# Instructions for the task
Report every line from the following entries that contains the string "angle".

---------- Provided material ----------

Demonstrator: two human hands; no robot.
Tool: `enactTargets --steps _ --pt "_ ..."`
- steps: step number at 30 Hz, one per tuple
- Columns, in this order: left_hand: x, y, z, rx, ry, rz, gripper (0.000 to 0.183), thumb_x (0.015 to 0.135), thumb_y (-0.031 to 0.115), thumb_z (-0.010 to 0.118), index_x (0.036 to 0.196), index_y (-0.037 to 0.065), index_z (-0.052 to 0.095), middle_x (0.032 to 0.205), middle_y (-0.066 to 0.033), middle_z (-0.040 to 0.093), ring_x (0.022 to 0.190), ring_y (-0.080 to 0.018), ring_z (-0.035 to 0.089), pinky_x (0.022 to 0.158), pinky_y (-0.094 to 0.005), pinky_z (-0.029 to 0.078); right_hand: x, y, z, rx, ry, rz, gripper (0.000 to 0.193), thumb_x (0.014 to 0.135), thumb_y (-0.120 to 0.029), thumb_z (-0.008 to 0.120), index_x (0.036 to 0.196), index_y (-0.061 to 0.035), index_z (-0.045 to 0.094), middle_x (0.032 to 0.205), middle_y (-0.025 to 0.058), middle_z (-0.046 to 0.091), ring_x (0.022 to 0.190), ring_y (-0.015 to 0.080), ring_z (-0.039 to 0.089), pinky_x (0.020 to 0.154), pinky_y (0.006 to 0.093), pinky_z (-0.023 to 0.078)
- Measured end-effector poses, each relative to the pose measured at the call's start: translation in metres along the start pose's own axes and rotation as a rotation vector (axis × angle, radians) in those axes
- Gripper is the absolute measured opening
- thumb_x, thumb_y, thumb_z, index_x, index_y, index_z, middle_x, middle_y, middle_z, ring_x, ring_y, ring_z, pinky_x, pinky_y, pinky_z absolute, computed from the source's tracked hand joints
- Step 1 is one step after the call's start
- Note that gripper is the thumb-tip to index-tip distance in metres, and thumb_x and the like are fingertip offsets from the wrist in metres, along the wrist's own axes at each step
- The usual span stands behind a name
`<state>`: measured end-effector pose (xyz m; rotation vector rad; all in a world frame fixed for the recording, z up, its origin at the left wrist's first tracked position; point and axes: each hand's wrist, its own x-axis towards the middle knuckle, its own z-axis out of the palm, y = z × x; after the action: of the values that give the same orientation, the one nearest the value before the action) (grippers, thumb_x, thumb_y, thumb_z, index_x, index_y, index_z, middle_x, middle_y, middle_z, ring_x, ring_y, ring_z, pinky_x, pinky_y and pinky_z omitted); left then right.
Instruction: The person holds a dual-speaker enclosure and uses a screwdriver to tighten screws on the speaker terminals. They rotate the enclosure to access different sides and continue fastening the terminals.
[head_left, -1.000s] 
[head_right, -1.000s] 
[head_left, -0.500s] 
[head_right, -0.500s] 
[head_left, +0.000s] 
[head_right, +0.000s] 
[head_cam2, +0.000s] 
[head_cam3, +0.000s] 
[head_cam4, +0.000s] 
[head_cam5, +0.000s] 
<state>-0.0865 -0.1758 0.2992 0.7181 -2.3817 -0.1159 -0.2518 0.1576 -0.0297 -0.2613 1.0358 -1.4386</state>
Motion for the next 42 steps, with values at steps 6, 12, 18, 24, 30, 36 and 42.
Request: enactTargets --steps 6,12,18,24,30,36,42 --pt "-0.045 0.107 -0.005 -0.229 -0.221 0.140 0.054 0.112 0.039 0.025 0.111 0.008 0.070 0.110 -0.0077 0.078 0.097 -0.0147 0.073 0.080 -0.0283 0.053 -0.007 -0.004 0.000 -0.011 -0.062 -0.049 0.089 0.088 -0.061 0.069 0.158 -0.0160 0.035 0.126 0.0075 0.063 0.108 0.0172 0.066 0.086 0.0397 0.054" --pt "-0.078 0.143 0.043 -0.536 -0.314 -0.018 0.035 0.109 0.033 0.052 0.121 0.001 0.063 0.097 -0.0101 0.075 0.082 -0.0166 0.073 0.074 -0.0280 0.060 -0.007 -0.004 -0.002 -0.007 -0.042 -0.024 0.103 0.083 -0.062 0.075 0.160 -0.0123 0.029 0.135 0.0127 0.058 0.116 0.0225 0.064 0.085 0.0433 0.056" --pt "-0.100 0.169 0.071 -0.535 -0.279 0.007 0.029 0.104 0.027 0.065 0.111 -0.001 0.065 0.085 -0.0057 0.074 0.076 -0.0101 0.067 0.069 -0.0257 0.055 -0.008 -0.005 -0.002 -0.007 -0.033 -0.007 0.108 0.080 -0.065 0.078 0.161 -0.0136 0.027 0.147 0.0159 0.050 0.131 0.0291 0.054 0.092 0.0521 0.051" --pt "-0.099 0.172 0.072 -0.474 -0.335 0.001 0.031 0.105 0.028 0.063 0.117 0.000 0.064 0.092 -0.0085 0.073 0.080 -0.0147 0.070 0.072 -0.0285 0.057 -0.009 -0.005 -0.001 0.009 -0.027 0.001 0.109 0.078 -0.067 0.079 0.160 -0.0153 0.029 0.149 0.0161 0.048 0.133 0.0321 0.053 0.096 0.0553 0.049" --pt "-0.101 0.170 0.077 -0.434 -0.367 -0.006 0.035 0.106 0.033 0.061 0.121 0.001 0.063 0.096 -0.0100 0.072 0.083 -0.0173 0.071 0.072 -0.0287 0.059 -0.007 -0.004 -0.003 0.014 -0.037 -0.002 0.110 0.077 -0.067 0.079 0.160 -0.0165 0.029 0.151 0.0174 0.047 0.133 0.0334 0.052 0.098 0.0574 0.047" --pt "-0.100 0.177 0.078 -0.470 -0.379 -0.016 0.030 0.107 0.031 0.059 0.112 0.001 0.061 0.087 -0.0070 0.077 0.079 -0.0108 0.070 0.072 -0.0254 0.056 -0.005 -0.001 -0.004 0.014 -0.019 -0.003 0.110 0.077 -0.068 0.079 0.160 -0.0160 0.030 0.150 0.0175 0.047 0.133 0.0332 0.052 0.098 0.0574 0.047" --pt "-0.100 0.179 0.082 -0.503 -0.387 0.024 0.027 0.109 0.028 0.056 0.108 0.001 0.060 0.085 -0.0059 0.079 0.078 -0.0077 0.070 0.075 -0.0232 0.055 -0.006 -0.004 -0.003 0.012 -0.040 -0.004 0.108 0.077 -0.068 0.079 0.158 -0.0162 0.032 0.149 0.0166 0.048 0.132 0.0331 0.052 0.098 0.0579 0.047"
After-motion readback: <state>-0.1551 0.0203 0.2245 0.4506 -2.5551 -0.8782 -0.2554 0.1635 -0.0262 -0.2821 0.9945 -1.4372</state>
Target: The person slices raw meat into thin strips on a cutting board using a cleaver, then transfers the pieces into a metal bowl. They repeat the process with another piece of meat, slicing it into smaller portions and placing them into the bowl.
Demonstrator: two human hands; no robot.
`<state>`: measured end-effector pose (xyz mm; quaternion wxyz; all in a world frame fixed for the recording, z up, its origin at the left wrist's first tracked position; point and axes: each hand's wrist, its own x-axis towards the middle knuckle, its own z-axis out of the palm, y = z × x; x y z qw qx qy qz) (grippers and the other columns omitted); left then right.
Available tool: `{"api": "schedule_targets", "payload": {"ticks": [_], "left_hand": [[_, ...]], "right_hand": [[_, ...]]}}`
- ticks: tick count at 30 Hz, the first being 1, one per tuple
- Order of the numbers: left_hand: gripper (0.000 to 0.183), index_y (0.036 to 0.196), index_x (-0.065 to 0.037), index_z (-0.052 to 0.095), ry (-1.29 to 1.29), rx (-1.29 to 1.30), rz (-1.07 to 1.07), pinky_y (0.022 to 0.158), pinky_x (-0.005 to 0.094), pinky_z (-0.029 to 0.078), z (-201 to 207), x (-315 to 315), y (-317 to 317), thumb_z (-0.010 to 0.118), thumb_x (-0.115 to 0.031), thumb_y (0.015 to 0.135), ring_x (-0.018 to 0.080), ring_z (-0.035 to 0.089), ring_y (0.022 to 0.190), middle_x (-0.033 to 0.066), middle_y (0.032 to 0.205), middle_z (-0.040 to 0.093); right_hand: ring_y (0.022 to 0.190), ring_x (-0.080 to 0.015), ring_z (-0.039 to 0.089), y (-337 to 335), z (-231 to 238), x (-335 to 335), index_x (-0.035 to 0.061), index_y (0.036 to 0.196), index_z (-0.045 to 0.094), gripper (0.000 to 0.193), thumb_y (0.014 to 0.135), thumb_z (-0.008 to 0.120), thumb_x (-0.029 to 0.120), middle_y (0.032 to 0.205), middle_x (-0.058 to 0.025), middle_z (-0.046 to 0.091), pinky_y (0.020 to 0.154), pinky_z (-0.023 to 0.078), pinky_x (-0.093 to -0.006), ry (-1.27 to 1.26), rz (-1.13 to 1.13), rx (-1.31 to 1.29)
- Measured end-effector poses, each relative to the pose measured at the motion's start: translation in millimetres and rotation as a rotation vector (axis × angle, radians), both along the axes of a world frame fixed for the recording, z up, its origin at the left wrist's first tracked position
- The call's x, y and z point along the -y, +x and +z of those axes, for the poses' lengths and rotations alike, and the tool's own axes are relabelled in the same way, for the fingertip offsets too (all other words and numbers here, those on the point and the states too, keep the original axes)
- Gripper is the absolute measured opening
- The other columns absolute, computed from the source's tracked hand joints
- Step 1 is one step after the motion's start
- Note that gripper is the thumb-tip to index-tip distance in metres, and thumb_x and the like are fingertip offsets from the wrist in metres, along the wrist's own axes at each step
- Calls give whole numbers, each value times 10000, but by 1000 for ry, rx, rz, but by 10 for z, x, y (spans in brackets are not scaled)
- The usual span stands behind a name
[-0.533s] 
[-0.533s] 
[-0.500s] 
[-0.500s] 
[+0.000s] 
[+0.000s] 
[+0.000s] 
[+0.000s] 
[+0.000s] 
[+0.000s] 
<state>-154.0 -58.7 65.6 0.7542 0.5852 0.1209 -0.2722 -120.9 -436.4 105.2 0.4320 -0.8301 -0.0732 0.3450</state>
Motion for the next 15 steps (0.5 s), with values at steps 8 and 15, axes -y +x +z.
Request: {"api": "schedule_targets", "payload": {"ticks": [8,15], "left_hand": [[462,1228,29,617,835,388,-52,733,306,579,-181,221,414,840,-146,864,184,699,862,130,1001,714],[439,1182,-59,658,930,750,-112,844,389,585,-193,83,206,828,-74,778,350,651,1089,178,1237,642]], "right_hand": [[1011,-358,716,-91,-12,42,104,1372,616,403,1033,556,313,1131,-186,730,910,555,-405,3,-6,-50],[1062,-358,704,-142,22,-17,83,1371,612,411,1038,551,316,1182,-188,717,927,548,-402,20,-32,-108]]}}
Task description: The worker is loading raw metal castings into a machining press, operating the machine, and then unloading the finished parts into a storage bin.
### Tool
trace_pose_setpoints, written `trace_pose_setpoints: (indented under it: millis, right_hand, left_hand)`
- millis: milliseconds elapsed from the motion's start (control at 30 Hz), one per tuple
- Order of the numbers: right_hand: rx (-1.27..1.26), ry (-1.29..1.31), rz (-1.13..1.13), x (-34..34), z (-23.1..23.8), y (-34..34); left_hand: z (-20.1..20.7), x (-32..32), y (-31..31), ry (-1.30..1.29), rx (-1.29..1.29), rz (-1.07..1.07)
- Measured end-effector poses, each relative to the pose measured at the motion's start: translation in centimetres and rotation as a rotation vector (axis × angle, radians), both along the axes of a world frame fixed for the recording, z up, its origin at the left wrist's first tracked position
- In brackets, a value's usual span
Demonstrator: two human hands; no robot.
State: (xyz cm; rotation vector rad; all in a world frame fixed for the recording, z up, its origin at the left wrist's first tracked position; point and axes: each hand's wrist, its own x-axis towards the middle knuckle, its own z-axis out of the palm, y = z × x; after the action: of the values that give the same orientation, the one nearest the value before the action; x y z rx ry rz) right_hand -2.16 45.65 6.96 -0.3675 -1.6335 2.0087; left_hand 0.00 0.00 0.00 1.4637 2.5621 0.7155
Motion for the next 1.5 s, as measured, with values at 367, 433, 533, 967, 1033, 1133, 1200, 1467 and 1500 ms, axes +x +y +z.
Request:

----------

# Response box
- Measured end-effector poses, each relative to the pose measured at the call's start: translation in metres along the start pose's own axes and rotation as a rotation vector (axis × angle, radians) in those axes
- Measured end-effector poses, each relative to the pose measured at the motion's start: translation in millimetres and rotation as a rotation vector (axis × angle, radians), both along the axes of a world frame fixed for the recording, z up, its origin at the left wrist's first tracked position
- Measured end-effector poses, each relative to the pose measured at the motion's start: translation in centimetres and rotation as a rotation vector (axis × angle, radians), both along the axes of a world frame fixed for the recording, z up, its origin at the left wrist's first tracked position

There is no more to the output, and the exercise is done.